Return, from the listing that follows, each line containing the word "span".

--- Data extract Enclosed Below ---

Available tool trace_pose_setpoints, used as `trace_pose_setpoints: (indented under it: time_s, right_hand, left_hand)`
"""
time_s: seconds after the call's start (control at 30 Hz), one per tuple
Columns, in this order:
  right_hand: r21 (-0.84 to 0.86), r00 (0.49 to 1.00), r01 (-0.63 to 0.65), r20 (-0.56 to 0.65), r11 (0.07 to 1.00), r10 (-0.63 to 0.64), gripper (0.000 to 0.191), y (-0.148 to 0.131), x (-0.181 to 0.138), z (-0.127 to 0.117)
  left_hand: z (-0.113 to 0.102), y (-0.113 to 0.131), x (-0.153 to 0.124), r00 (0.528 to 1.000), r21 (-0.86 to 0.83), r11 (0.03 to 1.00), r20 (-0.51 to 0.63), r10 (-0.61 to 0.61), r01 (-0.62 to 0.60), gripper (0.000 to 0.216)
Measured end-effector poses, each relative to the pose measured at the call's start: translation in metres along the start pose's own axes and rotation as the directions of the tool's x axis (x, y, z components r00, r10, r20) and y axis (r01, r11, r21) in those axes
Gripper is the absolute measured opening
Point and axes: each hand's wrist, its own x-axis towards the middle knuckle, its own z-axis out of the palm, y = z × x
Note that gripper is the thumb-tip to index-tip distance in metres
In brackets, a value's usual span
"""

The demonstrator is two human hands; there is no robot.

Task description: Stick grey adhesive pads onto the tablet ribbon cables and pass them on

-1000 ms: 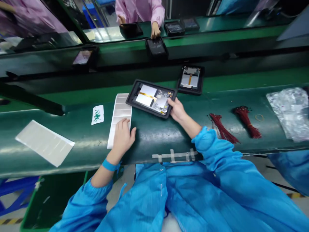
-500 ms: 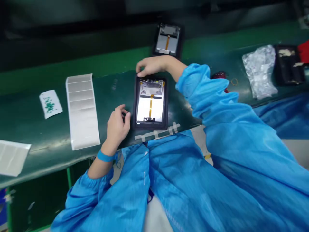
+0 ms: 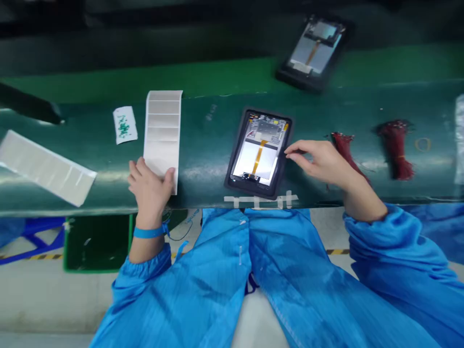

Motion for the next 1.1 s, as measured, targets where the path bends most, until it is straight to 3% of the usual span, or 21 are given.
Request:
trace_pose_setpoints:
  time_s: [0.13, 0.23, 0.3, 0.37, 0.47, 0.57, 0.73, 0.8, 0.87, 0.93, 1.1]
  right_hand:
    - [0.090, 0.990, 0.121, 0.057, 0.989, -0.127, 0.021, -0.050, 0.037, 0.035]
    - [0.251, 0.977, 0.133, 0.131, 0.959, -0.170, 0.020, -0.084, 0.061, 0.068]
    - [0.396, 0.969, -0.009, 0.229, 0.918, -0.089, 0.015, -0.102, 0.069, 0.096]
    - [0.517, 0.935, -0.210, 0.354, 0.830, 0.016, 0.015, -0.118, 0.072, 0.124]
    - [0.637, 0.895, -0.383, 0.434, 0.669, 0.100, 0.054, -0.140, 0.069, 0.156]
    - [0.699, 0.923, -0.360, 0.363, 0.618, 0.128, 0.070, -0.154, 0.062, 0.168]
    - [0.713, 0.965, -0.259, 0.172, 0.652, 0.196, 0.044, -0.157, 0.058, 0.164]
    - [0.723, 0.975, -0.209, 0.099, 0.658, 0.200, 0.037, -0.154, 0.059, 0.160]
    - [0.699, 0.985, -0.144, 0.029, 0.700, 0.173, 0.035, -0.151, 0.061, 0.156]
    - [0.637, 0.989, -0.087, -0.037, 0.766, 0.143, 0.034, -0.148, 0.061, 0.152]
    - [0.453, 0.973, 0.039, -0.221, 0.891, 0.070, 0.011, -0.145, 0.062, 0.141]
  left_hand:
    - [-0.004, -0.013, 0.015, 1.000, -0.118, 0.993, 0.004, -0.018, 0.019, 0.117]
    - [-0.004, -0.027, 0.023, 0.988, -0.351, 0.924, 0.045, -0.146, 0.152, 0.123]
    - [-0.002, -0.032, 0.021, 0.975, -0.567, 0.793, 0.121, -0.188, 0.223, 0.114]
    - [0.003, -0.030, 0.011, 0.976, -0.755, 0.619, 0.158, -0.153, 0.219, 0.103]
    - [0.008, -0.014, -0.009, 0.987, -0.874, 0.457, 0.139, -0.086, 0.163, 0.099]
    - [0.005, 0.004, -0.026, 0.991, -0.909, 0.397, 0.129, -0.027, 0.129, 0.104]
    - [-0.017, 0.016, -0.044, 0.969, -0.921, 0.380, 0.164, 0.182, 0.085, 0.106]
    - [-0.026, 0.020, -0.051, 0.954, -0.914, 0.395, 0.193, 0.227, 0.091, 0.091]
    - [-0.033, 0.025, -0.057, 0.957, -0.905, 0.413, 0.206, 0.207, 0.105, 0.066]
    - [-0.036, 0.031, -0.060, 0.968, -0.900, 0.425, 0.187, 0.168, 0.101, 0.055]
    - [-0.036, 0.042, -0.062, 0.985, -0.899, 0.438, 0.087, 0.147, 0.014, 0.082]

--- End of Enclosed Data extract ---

=== Solution to the exercise ===
In brackets, a value's usual span
Motion for the next 1.1 s, as measured, targets where the path bends most, until it is straight to 3% of the usual span, or 21 are given.

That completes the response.